Raw data:

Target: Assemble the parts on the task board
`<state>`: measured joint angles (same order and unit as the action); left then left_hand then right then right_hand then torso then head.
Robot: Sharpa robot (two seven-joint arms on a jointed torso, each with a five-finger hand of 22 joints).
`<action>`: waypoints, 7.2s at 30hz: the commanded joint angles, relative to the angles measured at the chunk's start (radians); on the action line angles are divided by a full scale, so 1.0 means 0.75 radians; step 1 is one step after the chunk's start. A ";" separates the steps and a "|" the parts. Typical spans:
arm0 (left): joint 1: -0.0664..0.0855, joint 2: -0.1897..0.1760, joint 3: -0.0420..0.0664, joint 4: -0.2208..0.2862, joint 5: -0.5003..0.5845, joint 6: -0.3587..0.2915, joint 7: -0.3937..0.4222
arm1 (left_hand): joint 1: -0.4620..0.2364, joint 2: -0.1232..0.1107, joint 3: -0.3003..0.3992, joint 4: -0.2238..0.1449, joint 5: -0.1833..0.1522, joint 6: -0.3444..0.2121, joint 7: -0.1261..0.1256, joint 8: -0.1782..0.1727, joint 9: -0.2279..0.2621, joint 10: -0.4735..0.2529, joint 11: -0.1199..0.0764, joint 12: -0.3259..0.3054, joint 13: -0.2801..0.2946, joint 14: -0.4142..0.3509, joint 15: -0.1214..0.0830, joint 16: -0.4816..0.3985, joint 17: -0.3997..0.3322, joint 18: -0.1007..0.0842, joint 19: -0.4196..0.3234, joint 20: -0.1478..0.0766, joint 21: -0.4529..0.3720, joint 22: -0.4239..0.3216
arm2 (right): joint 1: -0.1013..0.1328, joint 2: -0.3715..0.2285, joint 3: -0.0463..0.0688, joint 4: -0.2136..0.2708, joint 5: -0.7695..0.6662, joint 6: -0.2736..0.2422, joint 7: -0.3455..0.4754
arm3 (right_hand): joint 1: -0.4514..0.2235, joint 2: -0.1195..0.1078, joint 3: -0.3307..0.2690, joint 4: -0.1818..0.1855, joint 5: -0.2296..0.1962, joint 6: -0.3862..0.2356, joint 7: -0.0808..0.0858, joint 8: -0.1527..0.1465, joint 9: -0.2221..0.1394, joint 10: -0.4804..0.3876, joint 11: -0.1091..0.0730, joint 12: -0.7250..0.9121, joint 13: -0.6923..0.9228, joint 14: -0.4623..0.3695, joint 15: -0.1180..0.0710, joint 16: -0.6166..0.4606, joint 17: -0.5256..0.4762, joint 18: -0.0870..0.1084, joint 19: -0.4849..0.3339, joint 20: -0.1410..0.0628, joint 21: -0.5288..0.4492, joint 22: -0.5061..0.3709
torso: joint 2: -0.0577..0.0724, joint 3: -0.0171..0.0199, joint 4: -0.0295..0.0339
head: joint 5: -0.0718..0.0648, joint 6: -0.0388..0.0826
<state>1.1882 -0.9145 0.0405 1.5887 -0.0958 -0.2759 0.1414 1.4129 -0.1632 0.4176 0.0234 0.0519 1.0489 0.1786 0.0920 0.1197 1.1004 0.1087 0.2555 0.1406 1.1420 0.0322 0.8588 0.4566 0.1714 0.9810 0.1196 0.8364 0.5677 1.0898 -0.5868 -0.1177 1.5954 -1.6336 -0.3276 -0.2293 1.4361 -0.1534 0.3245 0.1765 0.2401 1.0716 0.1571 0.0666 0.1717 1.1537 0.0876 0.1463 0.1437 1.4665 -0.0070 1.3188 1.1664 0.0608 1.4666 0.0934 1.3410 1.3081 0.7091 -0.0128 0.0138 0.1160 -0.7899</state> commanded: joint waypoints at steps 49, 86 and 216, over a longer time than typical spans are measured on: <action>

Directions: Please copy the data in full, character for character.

Solution:
Target: Assemble the parts on the task board
`<state>`: measured joint angles (same order and unit as the action); left then left_hand then right then right_hand then torso then head.
Robot: Sharpa robot (two seven-joint arms on a jointed torso, each with a five-finger hand of 22 joints).
`<action>`: waypoints, 7.2s at 30hz: the commanded joint angles, relative to the angles measured at the chunk's start (radians); on the action line angles are divided by a full scale, so 1.0 means 0.75 radians; step 1 is one step after the chunk's start. A ";" separates the steps and a "|" the parts. Typical spans:
arm0 (left): joint 1: -0.0664..0.0855, joint 2: -0.1897..0.1760, joint 3: -0.0420..0.0664, joint 4: -0.2208..0.2862, joint 5: -0.5003..0.5845, joint 6: -0.3587..0.2915, joint 7: -0.3937..0.4222
arm1 (left_hand): joint 1: -0.4620..0.2364, joint 2: -0.1232..0.1107, joint 3: -0.3003..0.3992, joint 4: -0.2238..0.1449, joint 5: -0.1833..0.1522, joint 6: -0.3444..0.2121, joint 7: -0.1261..0.1256, joint 8: -0.1782..0.1727, joint 9: -0.2279..0.2621, joint 10: -0.4735..0.2529, joint 11: -0.1199..0.0764, joint 12: -0.3259..0.3054, joint 13: -0.2801..0.2946, joint 14: -0.4142..0.3509, joint 15: -0.1214..0.0830, joint 16: -0.4816..0.3985, joint 17: -0.3997..0.3322, joint 18: -0.1007..0.0842, joint 19: -0.4196..0.3234, joint 20: -0.1478..0.0766, joint 21: -0.4529..0.3720, joint 22: -0.4239..0.3216
arm2 (right): joint 1: -0.1013..0.1328, joint 2: -0.3715..0.2285, joint 3: -0.0463..0.0688, joint 4: -0.2136..0.2708, joint 5: -0.7695..0.6662, joint 6: -0.2736..0.2422, joint 7: -0.3455..0.4754
arm3 (right_hand): joint 1: -0.4514..0.2235, joint 2: -0.1195..0.1078, joint 3: -0.3307..0.2690, joint 4: -0.1818..0.1855, joint 5: -0.2296..0.1962, joint 6: -0.3862..0.2356, joint 7: -0.0808..0.0858, joint 8: -0.1527..0.1465, joint 9: -0.2221..0.1394, joint 10: -0.4804..0.3876, joint 11: -0.1091..0.0730, joint 12: -0.7250..0.9121, joint 13: -0.6923..0.9228, joint 14: -0.4623..0.3695, joint 15: -0.1180..0.0710, joint 16: -0.6166..0.4606, joint 17: -0.5256..0.4762, joint 18: -0.0870..0.1084, joint 19: -0.4849..0.3339, joint 20: -0.1410..0.0628, joint 21: -0.5288..0.4492, joint 22: -0.5061..0.3709
torso: joint 2: -0.0577..0.0724, joint 3: -0.0171..0.0199, joint 4: -0.0295..0.0339
head: joint 5: -0.0718..0.0648, joint 6: -0.0388..0.0826
<state>1.1882 -0.9145 0.0405 1.5887 -0.0958 -0.2759 0.1414 1.4129 -0.1632 0.4176 0.0234 0.0519 1.0489 0.1786 0.0920 0.1197 1.1004 0.1087 0.2555 0.1406 1.1420 0.0322 0.8588 0.4566 0.1714 0.9810 0.1196 0.8364 0.5677 1.0898 -0.5868 -0.1177 1.5954 -1.6336 -0.3276 -0.2293 1.4361 -0.1534 0.3245 0.1765 0.2401 1.0716 0.1571 0.0666 0.1717 1.1537 0.0876 0.1463 0.1437 1.4665 -0.0070 1.3188 1.1664 0.0608 1.4666 0.0934 1.3410 1.3081 0.7091 -0.0128 0.0138 0.1160 -0.7899</state> commanded: joint waypoints at steps 49, 86 and 216, over a longer time than typical spans are measured on: <action>

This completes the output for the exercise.